# 03: Calculus for Machine Learning

Welcome to the mathematical engine of machine learning! Today we'll explore how calculus powers the learning process in ML models through optimization and gradient-based methods.

> 💡 **Companion Reading**: This notebook pairs with [03_calculus_for_ml.md](03_calculus_for_ml.md) for deeper mathematical insights, analogies, and tutor guidance.

## 🎯 Objectives
- Understand derivatives and gradients as tools for measuring change
- Apply the chain rule to multivariable functions (essential for neural networks)
- Visualize and implement gradient descent optimization
- Connect calculus concepts to real machine learning applications
- Build intuition for how models "learn" through mathematical optimization

## 📐 Derivatives & Cost Functions

The derivative tells us how fast a function is changing at any point.
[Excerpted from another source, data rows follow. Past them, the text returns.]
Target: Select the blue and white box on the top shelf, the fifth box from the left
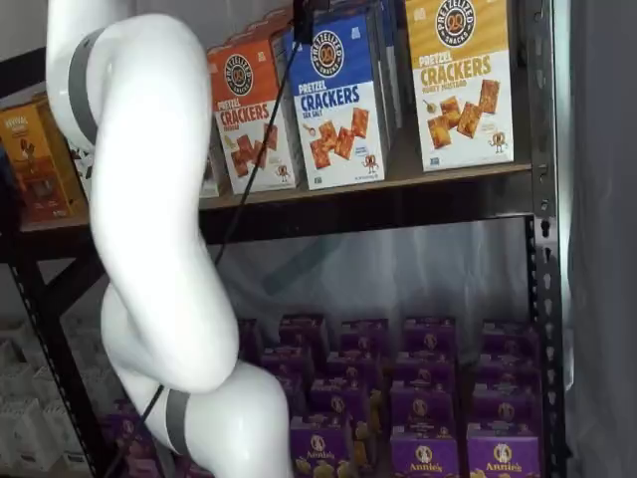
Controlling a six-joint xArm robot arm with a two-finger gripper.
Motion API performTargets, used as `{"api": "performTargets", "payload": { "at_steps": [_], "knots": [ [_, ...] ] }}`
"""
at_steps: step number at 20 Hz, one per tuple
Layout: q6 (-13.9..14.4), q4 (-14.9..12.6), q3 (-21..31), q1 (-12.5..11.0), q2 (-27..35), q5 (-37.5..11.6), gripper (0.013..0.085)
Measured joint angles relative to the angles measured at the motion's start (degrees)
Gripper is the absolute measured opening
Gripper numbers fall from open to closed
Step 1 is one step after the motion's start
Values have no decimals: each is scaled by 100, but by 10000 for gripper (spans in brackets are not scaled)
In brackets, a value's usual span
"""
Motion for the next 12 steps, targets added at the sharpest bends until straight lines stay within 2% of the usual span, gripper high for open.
{"api": "performTargets", "payload": {
  "at_steps": [6,12],
  "knots": [
    [-64,-163,-68,11,32,-114,850],
    [-134,-337,-290,8,230,-8,850]
  ]
}}
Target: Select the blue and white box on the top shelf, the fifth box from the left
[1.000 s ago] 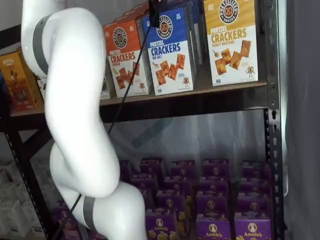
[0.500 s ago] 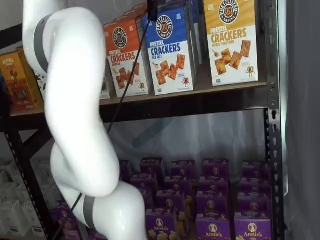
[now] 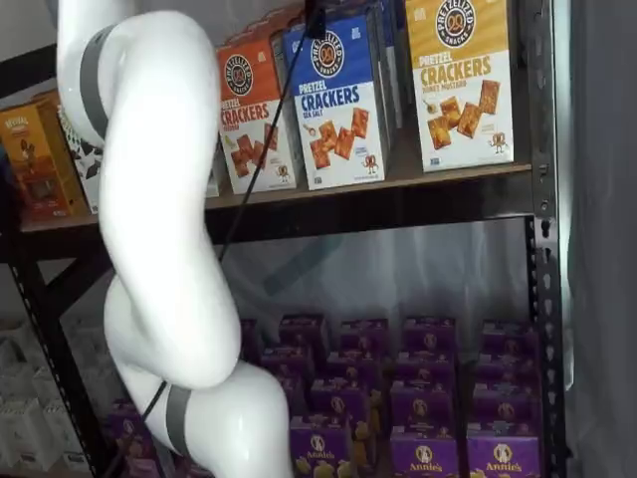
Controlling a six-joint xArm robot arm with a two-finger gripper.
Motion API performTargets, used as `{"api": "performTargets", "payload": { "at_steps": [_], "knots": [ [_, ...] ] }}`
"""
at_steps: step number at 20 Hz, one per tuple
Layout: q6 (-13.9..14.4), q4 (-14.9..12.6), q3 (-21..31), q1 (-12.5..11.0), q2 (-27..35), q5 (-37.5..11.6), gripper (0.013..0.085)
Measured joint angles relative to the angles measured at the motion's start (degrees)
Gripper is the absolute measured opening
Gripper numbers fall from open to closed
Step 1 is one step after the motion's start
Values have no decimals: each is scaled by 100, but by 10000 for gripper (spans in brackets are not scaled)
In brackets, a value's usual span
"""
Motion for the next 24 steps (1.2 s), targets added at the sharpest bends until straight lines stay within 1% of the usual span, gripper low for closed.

In machine learning, we use derivatives to find the minimum of cost functions - the point where our model performs best.

**Key Insight**: The derivative is zero at the minimum of a function!


In [None]:
import numpy as np
import matplotlib.pyplot as plt

# Define a quadratic cost function (like mean squared error)
def f(x): return (x - 3)**2
def df(x): return 2 * (x - 3)

x = np.linspace(-1, 7, 100)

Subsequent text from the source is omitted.